### EXERCISE DESCRIPTION:
In the records below, find the line containing "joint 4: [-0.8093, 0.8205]" and the line containing "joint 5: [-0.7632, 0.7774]"; please repeat exactly the lines from one to the other, both included, and nothing more.

===== RECORDS =====

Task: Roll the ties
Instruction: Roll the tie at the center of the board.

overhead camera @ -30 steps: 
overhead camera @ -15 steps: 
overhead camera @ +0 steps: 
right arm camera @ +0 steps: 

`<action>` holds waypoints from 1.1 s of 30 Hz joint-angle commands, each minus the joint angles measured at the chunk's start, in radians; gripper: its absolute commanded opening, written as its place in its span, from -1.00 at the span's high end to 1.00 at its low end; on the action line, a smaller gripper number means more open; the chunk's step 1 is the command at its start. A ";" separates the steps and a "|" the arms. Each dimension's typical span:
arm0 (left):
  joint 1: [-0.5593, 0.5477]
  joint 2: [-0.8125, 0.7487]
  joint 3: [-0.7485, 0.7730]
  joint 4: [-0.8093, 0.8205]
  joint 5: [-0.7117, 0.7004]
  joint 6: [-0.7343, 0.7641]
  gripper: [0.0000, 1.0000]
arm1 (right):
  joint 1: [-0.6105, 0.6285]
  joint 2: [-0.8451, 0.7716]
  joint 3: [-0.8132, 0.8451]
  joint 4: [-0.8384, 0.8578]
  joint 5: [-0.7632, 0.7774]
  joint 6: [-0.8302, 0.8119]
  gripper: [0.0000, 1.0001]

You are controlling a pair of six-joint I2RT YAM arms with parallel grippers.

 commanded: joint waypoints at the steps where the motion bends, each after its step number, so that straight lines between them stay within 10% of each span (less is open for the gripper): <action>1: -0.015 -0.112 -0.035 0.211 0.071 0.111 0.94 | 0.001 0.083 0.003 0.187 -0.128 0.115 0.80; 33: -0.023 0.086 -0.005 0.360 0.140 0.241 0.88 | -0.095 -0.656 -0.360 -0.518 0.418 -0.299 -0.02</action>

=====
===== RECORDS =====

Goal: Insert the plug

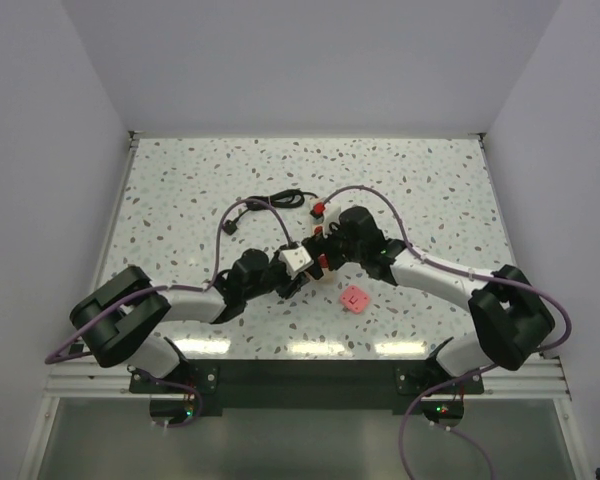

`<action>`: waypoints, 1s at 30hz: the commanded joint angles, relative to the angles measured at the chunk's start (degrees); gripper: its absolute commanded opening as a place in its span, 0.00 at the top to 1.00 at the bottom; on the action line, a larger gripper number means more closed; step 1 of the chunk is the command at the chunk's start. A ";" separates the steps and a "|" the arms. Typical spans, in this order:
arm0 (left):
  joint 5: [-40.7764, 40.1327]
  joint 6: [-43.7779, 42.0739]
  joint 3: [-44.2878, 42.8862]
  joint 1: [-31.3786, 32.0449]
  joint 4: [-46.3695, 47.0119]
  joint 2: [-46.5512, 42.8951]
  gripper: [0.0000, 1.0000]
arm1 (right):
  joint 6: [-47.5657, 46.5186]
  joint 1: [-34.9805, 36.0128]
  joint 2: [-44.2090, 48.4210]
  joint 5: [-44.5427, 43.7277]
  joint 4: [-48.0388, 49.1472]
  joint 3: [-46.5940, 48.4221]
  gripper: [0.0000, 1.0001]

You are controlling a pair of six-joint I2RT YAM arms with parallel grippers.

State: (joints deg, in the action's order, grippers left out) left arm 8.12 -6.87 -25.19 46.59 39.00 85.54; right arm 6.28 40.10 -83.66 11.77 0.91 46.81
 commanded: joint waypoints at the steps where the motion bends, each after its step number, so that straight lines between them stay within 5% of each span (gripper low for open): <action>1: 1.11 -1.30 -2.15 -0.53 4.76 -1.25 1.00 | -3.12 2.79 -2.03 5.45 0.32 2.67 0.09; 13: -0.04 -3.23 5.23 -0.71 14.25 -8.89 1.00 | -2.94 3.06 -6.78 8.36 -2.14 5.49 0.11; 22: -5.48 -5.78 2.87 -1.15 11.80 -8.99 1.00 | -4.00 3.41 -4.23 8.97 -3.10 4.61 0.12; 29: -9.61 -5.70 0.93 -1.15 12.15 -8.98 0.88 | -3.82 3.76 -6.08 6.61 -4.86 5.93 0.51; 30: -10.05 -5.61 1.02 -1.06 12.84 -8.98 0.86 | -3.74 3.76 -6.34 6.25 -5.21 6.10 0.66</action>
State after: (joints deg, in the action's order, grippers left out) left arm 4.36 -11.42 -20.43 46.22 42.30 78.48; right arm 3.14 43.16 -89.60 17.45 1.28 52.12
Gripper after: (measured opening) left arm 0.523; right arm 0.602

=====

### RESPONSE TO THIS EXERCISE:
  joint 4: [-0.8093, 0.8205]
  joint 5: [-0.7117, 0.7004]
  joint 6: [-0.7343, 0.7641]
  gripper: [0.0000, 1.0000]
arm1 (right):
  joint 1: [-0.6105, 0.6285]
  joint 2: [-0.8451, 0.7716]
  joint 3: [-0.8132, 0.8451]
  joint 4: [-0.8384, 0.8578]
  joint 5: [-0.7632, 0.7774]

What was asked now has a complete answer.